I came about it in a slightly different way, eventually arriving at the same final trial answers. I'm answering because I believe my solution is a little easier to follow.

Seeing as my mathjax skills are infinitesimal, I'll use !/ to mean "not divisible"

N !/ 2 → N !/ (2*2, 2*3, 2*2*2, 2*5, 2*2*3) (4,6,8,10,12 - not consecutive)
N !/ 3 → N !/ ( 3*3, 2*2*3) (6, 12 - not consecutive)
N !/ 4 → N !/ (2*2*2, 2*2*3) (8, 12, - not consecutive)
N !/ 5 → N !/ (2*5) (10 - not consecutive with 5)
N !/ 6 → N !/ (2*2*3) (12 - not consecutive with 6)
N !/ 7 → no conflict.
N !/ 8 → N !/ (2 * 2 * 2) * (possible)
N !/ 9 → no conflict
N !/ 10 → (eliminates 2 or 5) (not consecutive)
N !/ 11 → no conflict
N !/ 12 → (eliminates 2*2 or 3) (not consecutive)
N !/ 13 -> no conflict
2-6 all imply the invalidity of higher numbers (more than 2 away). This gives us a minimal set of (2*2*3*5) as a starting point.

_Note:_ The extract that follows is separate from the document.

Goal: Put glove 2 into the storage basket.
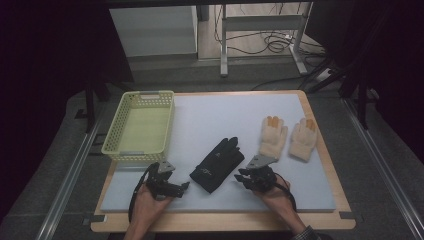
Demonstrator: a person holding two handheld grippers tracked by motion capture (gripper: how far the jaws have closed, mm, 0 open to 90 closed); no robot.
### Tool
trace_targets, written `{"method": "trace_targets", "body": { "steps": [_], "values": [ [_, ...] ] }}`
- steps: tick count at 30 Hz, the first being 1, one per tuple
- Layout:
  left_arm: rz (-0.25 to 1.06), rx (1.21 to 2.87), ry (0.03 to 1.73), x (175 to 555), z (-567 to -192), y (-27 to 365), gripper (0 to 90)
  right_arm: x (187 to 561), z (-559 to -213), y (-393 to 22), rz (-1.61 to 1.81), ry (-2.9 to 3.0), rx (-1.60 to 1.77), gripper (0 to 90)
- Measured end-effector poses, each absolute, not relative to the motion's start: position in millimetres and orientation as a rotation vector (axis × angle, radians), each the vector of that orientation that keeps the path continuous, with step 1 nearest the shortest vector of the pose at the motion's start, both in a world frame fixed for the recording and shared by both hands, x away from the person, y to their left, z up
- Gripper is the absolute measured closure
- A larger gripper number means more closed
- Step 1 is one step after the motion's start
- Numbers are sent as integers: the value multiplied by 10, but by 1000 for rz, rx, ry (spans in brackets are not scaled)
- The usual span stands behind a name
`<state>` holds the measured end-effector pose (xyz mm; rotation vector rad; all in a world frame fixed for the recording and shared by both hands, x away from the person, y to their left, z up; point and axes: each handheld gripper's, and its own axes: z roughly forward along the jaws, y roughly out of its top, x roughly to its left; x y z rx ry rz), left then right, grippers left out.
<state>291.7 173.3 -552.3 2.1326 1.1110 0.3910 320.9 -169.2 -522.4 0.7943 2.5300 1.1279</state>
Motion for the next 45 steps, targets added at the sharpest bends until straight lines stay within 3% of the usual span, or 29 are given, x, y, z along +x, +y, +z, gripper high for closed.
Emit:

10 and 12 are both out as they can be formed from our starting set.
This eliminates 11 and 13 as they don't form consecutive pairs. We are left with trial numbers (2*2*3*5*11*13) * (7 or 3) (seeing as there's already a >! 3 in there, we don't need (3*3) to make it divisible by 9)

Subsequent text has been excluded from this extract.